What the exercise asks - Filter the listing below down to the lines containing the word "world".

Source data -
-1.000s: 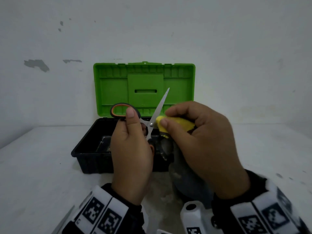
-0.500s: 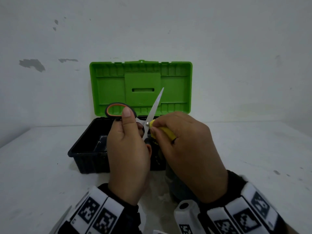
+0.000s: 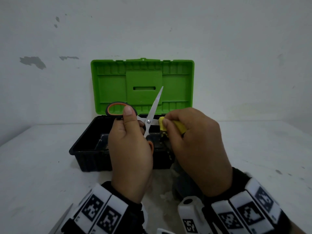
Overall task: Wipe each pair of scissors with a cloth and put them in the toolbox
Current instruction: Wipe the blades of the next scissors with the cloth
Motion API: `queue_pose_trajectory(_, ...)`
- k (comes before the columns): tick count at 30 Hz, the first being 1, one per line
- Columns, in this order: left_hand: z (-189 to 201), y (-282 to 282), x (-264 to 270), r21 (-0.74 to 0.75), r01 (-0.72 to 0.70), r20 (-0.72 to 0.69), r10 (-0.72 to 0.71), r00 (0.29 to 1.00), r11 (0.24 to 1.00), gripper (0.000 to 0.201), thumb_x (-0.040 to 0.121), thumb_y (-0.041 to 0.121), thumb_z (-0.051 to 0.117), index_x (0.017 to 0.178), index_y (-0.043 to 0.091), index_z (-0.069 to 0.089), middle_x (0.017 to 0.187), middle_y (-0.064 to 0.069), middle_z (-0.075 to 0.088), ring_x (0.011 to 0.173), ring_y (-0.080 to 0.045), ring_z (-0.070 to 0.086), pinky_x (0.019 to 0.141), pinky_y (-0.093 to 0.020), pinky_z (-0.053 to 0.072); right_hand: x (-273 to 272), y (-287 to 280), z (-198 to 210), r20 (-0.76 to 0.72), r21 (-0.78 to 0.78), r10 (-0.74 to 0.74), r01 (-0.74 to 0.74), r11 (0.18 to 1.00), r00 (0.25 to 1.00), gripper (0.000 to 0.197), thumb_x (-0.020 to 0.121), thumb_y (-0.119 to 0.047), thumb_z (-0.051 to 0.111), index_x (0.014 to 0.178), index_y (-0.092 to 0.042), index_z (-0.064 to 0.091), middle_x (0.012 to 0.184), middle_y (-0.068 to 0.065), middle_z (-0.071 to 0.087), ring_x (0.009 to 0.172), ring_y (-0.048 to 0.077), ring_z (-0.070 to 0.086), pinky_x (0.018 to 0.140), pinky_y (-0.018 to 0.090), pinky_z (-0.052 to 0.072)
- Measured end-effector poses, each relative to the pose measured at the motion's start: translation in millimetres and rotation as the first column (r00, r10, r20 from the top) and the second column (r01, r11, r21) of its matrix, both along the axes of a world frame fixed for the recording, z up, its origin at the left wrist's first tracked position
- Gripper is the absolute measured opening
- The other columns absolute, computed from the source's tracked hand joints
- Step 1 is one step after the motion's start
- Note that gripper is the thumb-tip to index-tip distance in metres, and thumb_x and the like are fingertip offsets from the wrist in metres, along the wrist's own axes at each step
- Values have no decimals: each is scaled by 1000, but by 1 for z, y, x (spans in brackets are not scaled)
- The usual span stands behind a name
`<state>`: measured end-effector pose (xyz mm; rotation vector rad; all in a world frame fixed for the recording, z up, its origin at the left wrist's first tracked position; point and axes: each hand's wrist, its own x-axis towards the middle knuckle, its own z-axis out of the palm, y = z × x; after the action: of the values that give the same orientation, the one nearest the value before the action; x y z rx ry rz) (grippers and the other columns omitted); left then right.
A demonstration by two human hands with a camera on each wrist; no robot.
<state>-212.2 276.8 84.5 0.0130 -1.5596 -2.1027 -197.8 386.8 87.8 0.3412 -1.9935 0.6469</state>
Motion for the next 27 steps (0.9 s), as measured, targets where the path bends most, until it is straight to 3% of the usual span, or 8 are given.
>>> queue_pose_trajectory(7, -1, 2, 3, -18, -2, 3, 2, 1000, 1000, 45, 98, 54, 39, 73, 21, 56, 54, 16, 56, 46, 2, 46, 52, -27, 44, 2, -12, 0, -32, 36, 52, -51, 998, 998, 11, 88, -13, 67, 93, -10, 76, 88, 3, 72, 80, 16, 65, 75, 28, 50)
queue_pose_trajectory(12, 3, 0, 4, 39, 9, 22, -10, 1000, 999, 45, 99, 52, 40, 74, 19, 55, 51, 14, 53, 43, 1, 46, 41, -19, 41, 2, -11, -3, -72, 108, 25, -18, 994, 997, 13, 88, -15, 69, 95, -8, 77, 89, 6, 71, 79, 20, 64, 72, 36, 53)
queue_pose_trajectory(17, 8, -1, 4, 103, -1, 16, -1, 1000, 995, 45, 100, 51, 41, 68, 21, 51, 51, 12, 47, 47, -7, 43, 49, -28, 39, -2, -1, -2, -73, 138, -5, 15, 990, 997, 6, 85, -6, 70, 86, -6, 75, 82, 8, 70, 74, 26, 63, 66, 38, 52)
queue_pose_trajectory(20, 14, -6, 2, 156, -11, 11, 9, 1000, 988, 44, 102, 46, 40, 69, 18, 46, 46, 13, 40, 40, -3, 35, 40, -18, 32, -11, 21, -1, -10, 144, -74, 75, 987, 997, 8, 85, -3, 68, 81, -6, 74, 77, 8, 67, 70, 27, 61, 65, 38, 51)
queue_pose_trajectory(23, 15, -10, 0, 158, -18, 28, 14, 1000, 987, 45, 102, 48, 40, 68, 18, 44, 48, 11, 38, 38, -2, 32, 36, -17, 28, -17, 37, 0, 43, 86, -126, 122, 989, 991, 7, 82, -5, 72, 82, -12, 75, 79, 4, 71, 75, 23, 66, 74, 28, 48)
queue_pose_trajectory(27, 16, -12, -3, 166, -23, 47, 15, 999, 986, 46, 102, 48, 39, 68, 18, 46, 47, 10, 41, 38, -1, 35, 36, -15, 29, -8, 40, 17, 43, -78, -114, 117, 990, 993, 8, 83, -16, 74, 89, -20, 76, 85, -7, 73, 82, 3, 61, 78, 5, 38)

Solution -
- Measured end-effector poses, each relative to the pose measured at the motion's start: translation in millimetres and rotation as the first column (r00, r10, r20 from the top) and the second column (r01, r11, r21) of its matrix, both along the axes of a world frame fixed for the recording, z up, its origin at the left wrist's first tracked position
`<state>`: measured end-effector pose (xyz mm; rotation vector rad; all in a world frame fixed for the recording, z up, its origin at the left wrist's first tracked position; point and axes: each hand's wrist, its own x-axis towards the middle knuckle, its own z-axis out of the palm, y = z × x; after the action: of the values that give the same orientation, the one nearest the value before the action; x y z rx ry rz) (grippers and the other columns omitted); left then right.

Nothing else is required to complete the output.